Set down, exactly and with nothing added, the lines running from the one that holds "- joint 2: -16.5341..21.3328" to the final line of the records. Pictures stay out of the copy.

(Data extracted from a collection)
▼▼▼
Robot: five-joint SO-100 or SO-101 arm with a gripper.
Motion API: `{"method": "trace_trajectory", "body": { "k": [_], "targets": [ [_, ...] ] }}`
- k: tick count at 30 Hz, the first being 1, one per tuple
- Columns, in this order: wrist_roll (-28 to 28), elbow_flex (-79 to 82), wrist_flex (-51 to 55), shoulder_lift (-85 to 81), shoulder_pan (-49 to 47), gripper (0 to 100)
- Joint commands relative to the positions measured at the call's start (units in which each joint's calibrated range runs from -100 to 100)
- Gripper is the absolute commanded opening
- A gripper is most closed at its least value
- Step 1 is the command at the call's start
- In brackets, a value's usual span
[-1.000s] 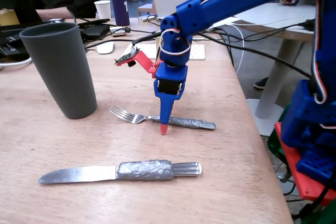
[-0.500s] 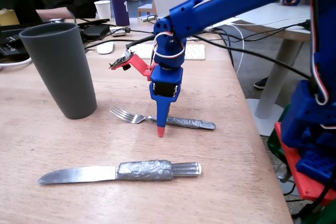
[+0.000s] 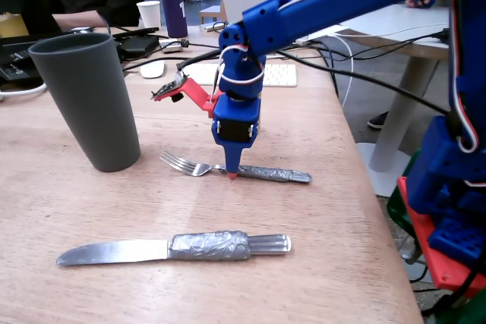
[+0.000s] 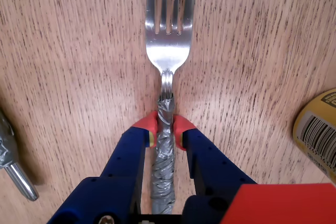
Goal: Grab the fork and place it in gray glass
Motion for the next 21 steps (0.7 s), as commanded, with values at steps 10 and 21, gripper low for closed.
{"method": "trace_trajectory", "body": {
  "k": [10,21],
  "targets": [
    [0.4,11.1,0.4,-19.4,0.7,0],
    [0.4,22.7,0.4,-46.2,0.0,0]
  ]
}}
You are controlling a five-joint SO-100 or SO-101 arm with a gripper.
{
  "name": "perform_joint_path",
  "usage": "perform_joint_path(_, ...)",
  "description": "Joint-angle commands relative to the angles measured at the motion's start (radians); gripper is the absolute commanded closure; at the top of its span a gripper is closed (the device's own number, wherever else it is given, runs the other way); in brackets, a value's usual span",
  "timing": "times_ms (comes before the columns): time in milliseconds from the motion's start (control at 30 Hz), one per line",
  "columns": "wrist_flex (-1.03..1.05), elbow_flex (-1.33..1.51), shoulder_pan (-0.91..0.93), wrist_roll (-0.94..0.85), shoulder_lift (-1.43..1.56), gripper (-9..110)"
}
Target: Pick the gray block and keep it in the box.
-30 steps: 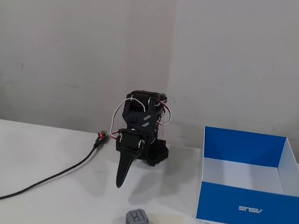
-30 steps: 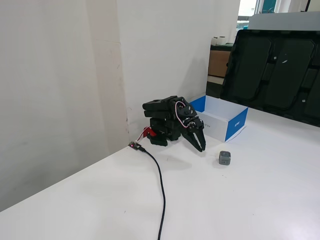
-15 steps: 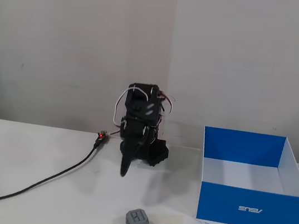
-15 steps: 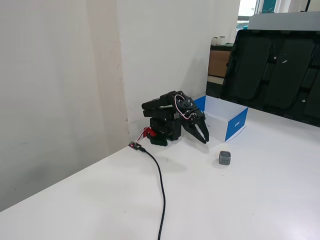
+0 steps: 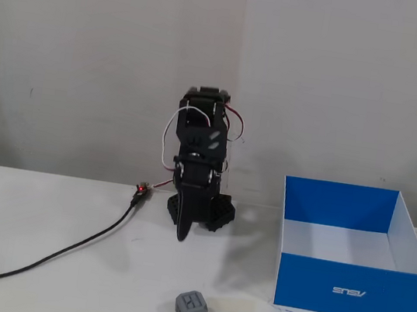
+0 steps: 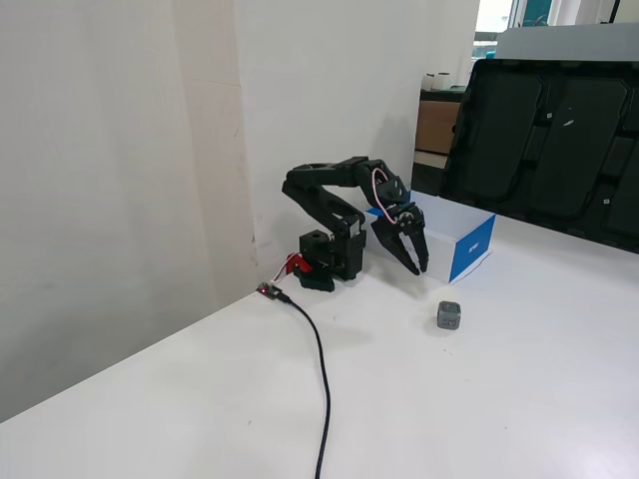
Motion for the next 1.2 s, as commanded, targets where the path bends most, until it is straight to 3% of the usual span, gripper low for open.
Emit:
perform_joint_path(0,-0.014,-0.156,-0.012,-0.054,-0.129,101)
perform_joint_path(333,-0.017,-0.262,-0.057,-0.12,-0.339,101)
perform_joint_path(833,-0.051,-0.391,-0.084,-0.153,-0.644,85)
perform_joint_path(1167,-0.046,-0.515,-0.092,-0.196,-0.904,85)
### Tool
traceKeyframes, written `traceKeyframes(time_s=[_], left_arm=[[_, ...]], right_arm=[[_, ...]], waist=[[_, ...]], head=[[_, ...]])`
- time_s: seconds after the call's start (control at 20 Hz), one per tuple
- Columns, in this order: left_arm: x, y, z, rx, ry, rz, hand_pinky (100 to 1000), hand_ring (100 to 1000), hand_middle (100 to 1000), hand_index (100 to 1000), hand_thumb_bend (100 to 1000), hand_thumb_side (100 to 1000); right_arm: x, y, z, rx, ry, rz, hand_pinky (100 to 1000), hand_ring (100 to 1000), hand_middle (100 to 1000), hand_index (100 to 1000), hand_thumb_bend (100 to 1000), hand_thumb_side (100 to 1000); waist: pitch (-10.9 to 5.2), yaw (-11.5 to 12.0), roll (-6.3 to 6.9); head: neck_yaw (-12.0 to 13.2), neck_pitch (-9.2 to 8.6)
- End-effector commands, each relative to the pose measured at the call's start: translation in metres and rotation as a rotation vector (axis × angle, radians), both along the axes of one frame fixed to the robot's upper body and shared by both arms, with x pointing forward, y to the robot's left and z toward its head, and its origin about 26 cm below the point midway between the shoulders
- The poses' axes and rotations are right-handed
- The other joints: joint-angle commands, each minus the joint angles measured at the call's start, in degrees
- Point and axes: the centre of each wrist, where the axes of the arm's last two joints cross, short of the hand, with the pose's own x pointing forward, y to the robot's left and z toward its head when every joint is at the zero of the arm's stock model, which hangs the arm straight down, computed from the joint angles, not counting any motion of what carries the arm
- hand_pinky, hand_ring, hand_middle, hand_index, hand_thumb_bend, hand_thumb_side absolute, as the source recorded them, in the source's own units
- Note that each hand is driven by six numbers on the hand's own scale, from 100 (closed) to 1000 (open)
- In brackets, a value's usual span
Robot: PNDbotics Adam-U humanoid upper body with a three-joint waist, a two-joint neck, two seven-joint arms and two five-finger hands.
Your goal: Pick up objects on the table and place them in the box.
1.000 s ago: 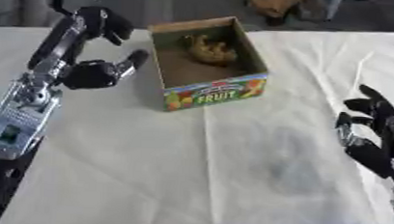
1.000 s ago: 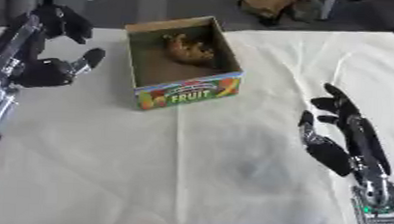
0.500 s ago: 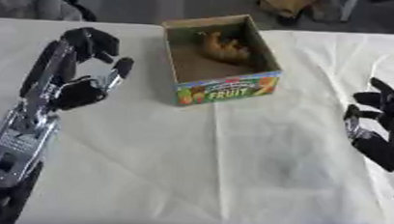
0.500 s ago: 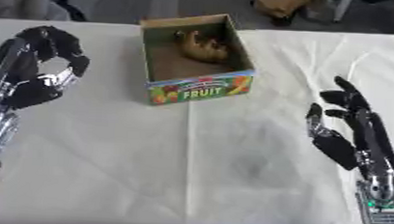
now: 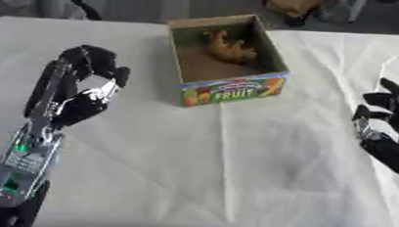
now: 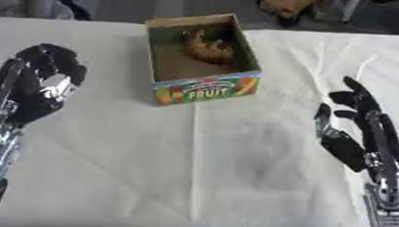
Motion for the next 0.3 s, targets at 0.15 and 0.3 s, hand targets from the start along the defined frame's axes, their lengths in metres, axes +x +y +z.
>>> traceKeyframes(time_s=[0.15, 0.3], left_arm=[[-0.0019, 0.0023, 0.0038, -0.017, -0.020, 0.007, 596, 591, 522, 638, 415, 373], [-0.0023, 0.0022, 0.0019, -0.027, -0.016, 0.011, 594, 586, 517, 635, 413, 377]], right_arm=[[0.0009, -0.0048, 0.0083, -0.011, -0.026, -0.010, 742, 827, 725, 965, 100, 331], [0.0011, -0.0049, 0.0087, -0.014, -0.027, -0.010, 742, 827, 724, 963, 100, 330]], waist=[[-0.73, -0.1, 0.13], [-0.63, 0.0, 0.22]], head=[[-0.6, 0.36], [-0.6, 0.36]])
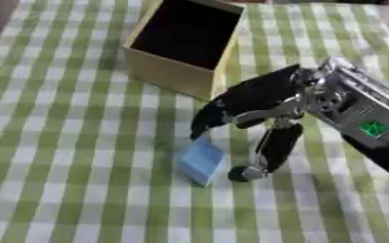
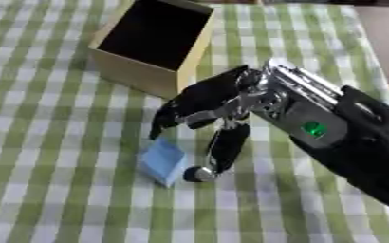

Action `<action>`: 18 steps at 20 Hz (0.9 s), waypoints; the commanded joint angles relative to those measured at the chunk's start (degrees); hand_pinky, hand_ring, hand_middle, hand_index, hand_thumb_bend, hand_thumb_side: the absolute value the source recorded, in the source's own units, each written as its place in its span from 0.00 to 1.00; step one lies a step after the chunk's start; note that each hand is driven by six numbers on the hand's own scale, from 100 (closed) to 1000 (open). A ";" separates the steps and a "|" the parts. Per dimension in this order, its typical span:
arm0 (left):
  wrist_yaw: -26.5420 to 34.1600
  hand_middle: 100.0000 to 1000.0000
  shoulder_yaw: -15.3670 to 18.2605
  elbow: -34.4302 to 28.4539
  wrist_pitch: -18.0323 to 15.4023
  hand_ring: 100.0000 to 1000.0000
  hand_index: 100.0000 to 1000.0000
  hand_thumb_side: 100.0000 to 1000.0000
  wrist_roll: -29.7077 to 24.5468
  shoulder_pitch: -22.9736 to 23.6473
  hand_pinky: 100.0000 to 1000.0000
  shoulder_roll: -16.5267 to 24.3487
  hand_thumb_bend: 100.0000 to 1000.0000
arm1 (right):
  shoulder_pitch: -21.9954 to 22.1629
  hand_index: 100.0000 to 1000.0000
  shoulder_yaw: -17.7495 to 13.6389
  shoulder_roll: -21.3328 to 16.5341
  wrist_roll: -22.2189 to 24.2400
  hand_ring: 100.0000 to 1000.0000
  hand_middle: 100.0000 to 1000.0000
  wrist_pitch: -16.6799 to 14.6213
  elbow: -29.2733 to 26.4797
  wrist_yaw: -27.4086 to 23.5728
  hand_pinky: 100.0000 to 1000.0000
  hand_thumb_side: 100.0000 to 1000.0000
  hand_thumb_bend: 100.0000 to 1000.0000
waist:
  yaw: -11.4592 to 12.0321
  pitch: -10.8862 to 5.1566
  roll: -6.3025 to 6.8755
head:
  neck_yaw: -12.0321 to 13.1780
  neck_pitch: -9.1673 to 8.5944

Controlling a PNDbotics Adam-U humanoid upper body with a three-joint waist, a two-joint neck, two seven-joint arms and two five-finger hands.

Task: Pick up objects on the table and place them in the box.

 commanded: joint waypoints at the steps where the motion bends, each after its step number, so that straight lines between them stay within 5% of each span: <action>1: 0.14 0.60 0.08 -1.05 0.02 0.65 0.68 0.56 -0.12 -0.58 0.63 0.33 0.18 | -0.93 0.95 -0.11 0.36 0.24 0.95 0.91 -0.07 0.06 -0.32 0.87 0.45 0.22 | 0.21 -1.21 0.04 | -0.07 -0.63; 18: 0.27 0.60 0.17 -1.05 0.03 0.64 0.68 0.57 -0.32 -0.69 0.63 -0.21 0.17 | 0.31 0.95 0.02 3.51 -1.92 0.95 0.91 -2.83 4.87 4.94 0.87 0.46 0.21 | 1.12 -0.39 0.08 | -0.24 -1.24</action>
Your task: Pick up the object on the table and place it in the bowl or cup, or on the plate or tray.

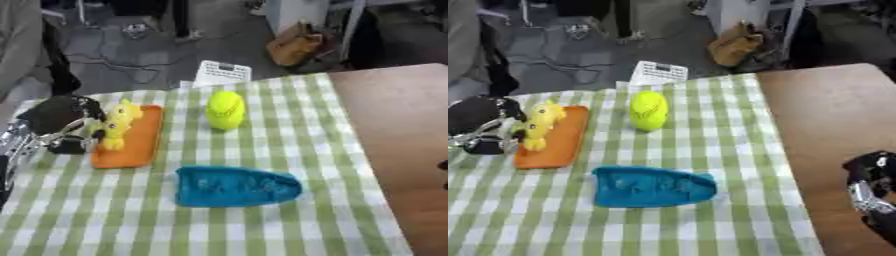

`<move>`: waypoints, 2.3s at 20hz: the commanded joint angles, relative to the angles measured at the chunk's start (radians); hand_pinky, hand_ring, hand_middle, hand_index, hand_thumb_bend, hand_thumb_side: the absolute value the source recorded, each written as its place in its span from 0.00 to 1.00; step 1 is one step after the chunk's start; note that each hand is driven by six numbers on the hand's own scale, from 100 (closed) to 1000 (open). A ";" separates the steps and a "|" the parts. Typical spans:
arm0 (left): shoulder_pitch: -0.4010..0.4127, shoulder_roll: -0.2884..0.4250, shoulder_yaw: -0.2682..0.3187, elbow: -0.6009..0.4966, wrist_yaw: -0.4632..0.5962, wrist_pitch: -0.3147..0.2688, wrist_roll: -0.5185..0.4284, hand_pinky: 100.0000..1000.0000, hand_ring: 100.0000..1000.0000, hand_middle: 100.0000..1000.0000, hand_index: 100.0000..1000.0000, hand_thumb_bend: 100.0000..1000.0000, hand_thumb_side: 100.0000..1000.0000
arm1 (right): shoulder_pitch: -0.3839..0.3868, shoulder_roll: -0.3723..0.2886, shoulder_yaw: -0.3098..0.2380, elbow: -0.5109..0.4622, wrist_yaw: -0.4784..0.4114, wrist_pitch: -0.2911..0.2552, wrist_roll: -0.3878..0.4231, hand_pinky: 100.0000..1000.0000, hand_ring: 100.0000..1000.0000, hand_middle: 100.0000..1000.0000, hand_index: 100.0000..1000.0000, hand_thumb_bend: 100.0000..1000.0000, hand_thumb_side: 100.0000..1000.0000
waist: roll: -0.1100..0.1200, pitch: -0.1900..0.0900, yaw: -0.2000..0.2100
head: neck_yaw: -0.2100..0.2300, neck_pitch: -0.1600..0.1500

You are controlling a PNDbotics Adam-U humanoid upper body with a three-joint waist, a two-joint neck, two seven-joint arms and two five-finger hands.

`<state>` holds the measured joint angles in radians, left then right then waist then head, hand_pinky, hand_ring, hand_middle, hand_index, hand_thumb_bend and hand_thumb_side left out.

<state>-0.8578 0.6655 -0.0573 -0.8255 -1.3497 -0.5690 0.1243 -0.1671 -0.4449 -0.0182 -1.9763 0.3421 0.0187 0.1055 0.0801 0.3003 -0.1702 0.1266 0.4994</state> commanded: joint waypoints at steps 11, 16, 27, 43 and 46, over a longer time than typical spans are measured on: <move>0.047 0.021 0.093 -0.115 0.156 -0.023 -0.042 0.78 0.85 0.92 0.92 0.00 1.00 | 0.001 -0.026 -0.012 -0.024 0.000 0.003 0.001 0.31 0.49 0.59 0.67 0.00 0.56 | -0.036 -0.055 0.023 | -0.008 0.005; 0.151 0.015 0.180 -0.288 0.652 -0.026 0.017 0.74 0.71 0.79 0.84 0.00 0.92 | 0.002 -0.033 -0.015 -0.024 0.001 0.003 -0.001 0.31 0.49 0.59 0.67 0.00 0.55 | -0.046 -0.058 0.054 | -0.008 0.019; 0.390 -0.047 0.336 -0.820 1.597 0.255 -0.296 0.67 0.64 0.73 0.81 0.07 0.94 | 0.003 -0.024 -0.032 -0.024 0.007 0.006 -0.022 0.31 0.49 0.59 0.67 0.00 0.56 | -0.063 -0.033 0.136 | 0.001 0.062; 0.382 -0.128 0.348 -0.914 1.649 0.356 -0.305 0.65 0.63 0.72 0.80 0.06 0.90 | -0.008 -0.020 -0.032 -0.024 0.008 0.007 -0.033 0.31 0.49 0.60 0.66 0.00 0.55 | -0.071 -0.021 0.142 | 0.027 0.066; 0.382 -0.135 0.347 -0.922 1.652 0.364 -0.309 0.65 0.62 0.72 0.80 0.05 0.90 | -0.008 -0.019 -0.031 -0.024 0.009 0.006 -0.035 0.31 0.49 0.60 0.63 0.00 0.55 | -0.070 -0.021 0.140 | 0.022 0.068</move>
<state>-0.4616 0.5139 0.2812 -1.7263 0.2968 -0.2103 -0.1842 -0.1674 -0.4473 -0.0373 -1.9763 0.3434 0.0249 0.0765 0.0236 0.2796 -0.0298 0.1508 0.5625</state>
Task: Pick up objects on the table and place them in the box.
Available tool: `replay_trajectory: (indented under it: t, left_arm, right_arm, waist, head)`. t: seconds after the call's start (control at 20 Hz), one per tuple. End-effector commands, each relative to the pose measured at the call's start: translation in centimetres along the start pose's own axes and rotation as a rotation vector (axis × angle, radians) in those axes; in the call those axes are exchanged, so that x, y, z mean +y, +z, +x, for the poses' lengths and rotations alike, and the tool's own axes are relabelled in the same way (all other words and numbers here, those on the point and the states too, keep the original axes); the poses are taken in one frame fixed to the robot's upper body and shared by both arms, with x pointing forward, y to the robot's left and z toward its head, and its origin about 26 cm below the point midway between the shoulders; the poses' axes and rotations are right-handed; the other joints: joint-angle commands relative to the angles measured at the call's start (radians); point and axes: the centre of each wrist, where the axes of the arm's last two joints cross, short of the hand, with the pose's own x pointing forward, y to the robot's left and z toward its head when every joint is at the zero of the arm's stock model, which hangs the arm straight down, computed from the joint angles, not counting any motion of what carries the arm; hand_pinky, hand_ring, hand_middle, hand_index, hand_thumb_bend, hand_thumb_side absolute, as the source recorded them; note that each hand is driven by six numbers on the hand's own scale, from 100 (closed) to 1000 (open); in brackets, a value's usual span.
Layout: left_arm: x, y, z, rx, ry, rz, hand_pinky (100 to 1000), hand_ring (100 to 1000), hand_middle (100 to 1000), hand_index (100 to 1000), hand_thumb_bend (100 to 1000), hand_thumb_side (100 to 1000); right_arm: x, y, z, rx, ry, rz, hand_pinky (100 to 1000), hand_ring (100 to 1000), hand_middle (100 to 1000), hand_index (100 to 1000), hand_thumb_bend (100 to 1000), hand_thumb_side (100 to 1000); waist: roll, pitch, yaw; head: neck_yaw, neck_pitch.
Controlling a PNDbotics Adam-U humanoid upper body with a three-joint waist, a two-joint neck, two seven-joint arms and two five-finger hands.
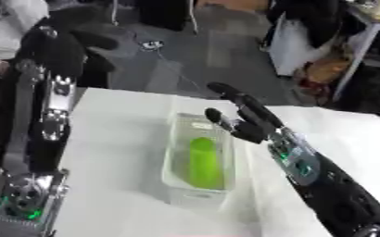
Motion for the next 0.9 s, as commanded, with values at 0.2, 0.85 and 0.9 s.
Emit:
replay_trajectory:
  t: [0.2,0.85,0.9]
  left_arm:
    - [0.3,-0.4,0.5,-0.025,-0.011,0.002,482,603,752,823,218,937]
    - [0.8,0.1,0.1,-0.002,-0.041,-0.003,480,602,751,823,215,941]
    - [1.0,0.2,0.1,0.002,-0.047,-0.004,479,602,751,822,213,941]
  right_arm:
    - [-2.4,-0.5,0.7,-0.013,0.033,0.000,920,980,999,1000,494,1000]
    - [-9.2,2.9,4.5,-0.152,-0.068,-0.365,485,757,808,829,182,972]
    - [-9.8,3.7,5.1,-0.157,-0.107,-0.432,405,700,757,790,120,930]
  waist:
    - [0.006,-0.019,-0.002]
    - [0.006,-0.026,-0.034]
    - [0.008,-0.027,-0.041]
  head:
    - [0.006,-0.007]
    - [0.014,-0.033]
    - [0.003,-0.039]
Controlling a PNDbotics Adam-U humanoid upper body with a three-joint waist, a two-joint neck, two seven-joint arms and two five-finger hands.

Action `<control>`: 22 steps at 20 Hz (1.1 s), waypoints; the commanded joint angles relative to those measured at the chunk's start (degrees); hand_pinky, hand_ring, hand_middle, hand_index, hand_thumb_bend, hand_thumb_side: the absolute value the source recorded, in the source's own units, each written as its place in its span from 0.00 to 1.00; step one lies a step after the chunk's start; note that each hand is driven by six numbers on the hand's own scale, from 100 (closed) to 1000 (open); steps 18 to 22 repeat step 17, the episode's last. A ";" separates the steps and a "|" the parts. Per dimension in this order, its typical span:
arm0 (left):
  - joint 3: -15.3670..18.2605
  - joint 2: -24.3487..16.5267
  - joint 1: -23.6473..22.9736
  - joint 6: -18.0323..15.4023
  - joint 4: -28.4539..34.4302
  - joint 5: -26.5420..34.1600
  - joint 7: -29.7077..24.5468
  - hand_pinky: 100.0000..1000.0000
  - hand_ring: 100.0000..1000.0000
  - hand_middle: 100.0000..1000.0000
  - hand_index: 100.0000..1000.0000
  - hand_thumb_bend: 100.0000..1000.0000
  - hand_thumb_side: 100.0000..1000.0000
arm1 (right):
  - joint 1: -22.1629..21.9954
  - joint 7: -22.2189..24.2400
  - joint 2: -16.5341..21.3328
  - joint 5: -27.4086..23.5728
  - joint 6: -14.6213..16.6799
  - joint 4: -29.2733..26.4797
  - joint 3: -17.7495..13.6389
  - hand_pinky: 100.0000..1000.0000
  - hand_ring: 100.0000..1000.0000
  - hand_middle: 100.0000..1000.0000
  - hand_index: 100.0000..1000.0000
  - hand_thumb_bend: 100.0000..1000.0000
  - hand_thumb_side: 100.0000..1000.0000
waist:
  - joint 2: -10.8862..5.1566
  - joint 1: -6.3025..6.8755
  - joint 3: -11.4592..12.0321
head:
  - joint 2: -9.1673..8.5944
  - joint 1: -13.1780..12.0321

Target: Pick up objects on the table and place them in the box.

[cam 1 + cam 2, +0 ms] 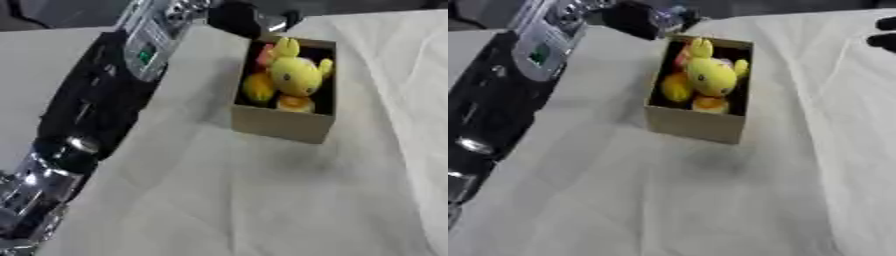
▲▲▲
- _Task output_:
  - joint 2: -16.5341..21.3328
  - joint 5: -27.4086..23.5728
  - joint 6: -14.6213..16.6799
  - joint 4: -29.2733..26.4797
  - joint 3: -17.7495..13.6389
  - hand_pinky: 100.0000..1000.0000
  - hand_ring: 100.0000..1000.0000
  - hand_middle: 100.0000..1000.0000
  - hand_index: 100.0000..1000.0000
  - hand_thumb_bend: 100.0000..1000.0000
  - hand_thumb_side: 100.0000..1000.0000
waist:
  - joint 2: -10.8862..5.1566
  - joint 1: -6.3025..6.8755
  - joint 3: -11.4592..12.0321
head:
  - joint 2: -9.1673..8.5944
  - joint 1: -13.1780..12.0321

Target: Pick up objects on the table and place them in the box.

[cam 1 + cam 2, +0 ms] 

Output for this exercise is now complete.